This derivation is similar in form to the beta distribution given the following, new representation of the posterior:

\[ \Theta|S_n \sim Beta(s_n + \alpha_0, n - s_n + \beta_0) \] We can now compare the prior and posterior:

n <- 25
sn <- 15
a <- 2
b <- 3
a_n <- a + sn
b_n <- n - sn + b
thetas <- seq(0,1,0.01)
prior <- dbeta(thetas,a,b)
posterior <- dbeta(thetas,a_n,b_n)
plot(thetas,prior, xlab = 'Theta Value',ylab = 'f(Theta)',
     col = 'blue',ylim = c(0,max(posterior)),
     type = 'l')
lines(thetas,posterior, col = 'red')
legend('topleft',inset = 0.02,legend = c('Beta(a,b)','Beta(a_n,b_n)'),
       col = c('blue','red'),
       lwd = 2)

This reveals that the true value of theta (given the observed trials) is most likely between ~ 0.4 and 0.8.

pbeta(0.8,a_n,b_n) - pbeta(0.4,a_n,b_n) 
[1] 0.9649619

We can also calculate the posterior mean by finding the mean of the beta distribution we derived for the posterior

\[ E(\theta|S_n = s_n) = \frac{\alpha_n}{\alpha_n + \beta_n} = \frac{s_n + \alpha_0}{\alpha_0 + n + \beta_0} = \frac{17}{30} \]

3.1.3 Components of Bayesian Inference

We can now generalize the example to highlight the key concepts for Bayesian inference.

We work on a problem with observed data coming from n observations which we can then use to create and update a model representing the generative process behind the data. Here, we will focus on parametric inference, where the observed data helps us better estimate the model parameters.

3.1.3.1 Sampling Distribution and the Likelihood function

The conditional distribution of the data given the parameter values, \[f_{S_n|\Theta}(s_n|\theta)\] , can be referred to as the sampling distribution or the likelihood function. The be exact, the sampling distribution presents the above as a function of the observed data, whereas the likelihood presents it as a function of the model parameters.

If we assume that our data is independent, given \[\theta\], we can present the joint sampling distribution as a product of the sampling distributions for each random variable or trial:

\[ f_{S_N|\Theta}(s|\theta) = \prod_{i =1}^{N}f_{S_i|\Theta}(s_i|\theta) \]

Which becomes even simpler if the observations ar i.i.d (not only independent, but coming from the same distribution):

\[ f_{S_N|\Theta}(s|\theta) = \prod_{i =1}^{N}f(s_i|\theta) \]

Many different models can be used for the sampling distribution, but it is usually recommended to use models whose behavior best describes the observed phenomena (e.g. our thumbtack example is a clear success or failure scenario, which makes the binomial distribution suitable).

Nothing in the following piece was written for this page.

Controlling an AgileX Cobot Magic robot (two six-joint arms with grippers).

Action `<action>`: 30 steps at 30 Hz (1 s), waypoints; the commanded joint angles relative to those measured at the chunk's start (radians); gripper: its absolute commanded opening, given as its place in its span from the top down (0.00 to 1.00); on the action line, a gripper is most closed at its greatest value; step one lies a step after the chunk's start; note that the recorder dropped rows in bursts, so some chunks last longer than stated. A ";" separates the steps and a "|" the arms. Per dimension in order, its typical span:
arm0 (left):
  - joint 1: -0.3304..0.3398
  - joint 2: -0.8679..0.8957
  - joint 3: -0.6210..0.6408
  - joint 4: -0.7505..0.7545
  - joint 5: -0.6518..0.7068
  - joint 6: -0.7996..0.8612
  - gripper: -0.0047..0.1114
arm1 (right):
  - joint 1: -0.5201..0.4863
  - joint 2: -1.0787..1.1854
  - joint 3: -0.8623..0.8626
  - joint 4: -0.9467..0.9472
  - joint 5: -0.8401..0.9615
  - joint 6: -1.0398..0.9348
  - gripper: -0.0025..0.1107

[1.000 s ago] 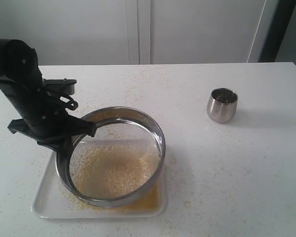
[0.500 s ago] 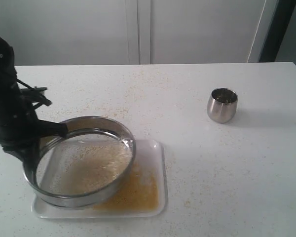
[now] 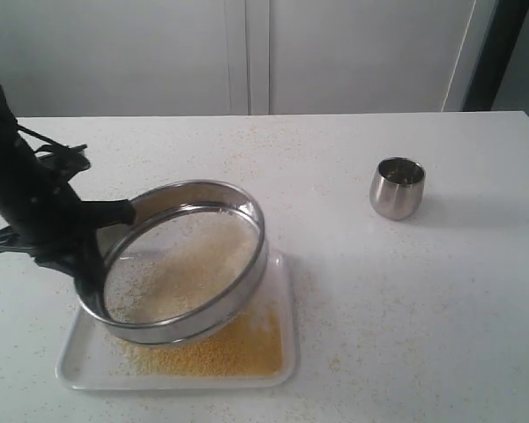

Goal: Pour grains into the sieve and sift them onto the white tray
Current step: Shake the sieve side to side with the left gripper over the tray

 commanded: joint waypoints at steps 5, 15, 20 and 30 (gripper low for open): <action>0.006 -0.015 0.009 0.078 0.025 -0.046 0.96 | -0.007 -0.006 0.003 0.002 -0.005 0.004 0.98; -0.009 -0.015 0.025 0.140 -0.035 -0.085 0.96 | -0.007 -0.006 0.003 0.002 -0.005 0.004 0.98; -0.023 -0.015 0.032 0.006 -0.066 -0.026 0.96 | -0.007 -0.006 0.003 0.002 -0.006 0.004 0.98; -0.002 -0.015 0.055 0.072 -0.097 -0.098 0.96 | -0.007 -0.006 0.003 0.002 -0.006 0.004 0.98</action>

3.1.3.2 Prior distribution

The prior distribution represents the distribution from which the parameter values of the sampling distribution are generated. It represents our beliefs in the parameter values prior to observing any data.

In situations where there is little confidence in the possible values for the parameter, it is best to just a vague prior distribution to reduce its influence on the model and put a greater emphasis on the observed data (uninformative prior). We could also have an informative prior which has a greater influence on the model which can enforce sparsity on values we believe should be zero. We can also call the prior distribution a parametric distribution, which depends on hyperparameters (in the thumbtack case, these would be \(\alpha\) and \(\beta\) ).

Posterior distribution

For the posterior, we make use of Bayes’ theorem to formulate it. The normalizing constant, which has no dependence on the parameter can be treated as a constant w.r.t. the parameter values and is often ignored. We can therefore compute the posterior as being proportional to the joint distribution.

3.1.3.3 Marginal Likelihood

The normalizing constant is also described as the marginal likelihood, as it represents the joint probability of the observed data after marginalizing out the parameter $\theta$. This presents itself as an integral in continuous cases and as a sum in discrete cases (for the parameter). This can also be seen as the expectation of the sampling distribution, where we average the values over the full sample space for \(\theta\) .

3.1.4 Prediction

Beyond estimating the true parameter values, we are also interested in predicting the unobserved data (n + m). The simplest way to achieve this would be to use the MLE for the model parameters and predict the new data. This however, can lead to estimates that are biased if the observed data used for the MLE came from a small sample size (e.g.: only three tosses and all fell down). We can instead go the Bayesian route and compute a probability for the new observations given the observed data

\[ f_{\tilde{S}|S}(\tilde{s}|s) \]

The parameter values aren’t present in the function, but it is important to realize that they are need to derive the predictive distribution. In essence, the posterior predictive distribution is calculated as the product of the sampling distribution for the new data and the posterior distribution from the observed data, which acts as un updated prior distribution. In essence, the same way we updated \(\alpha\) and \(\beta\) for the observed data, we do it again by updating their updated values.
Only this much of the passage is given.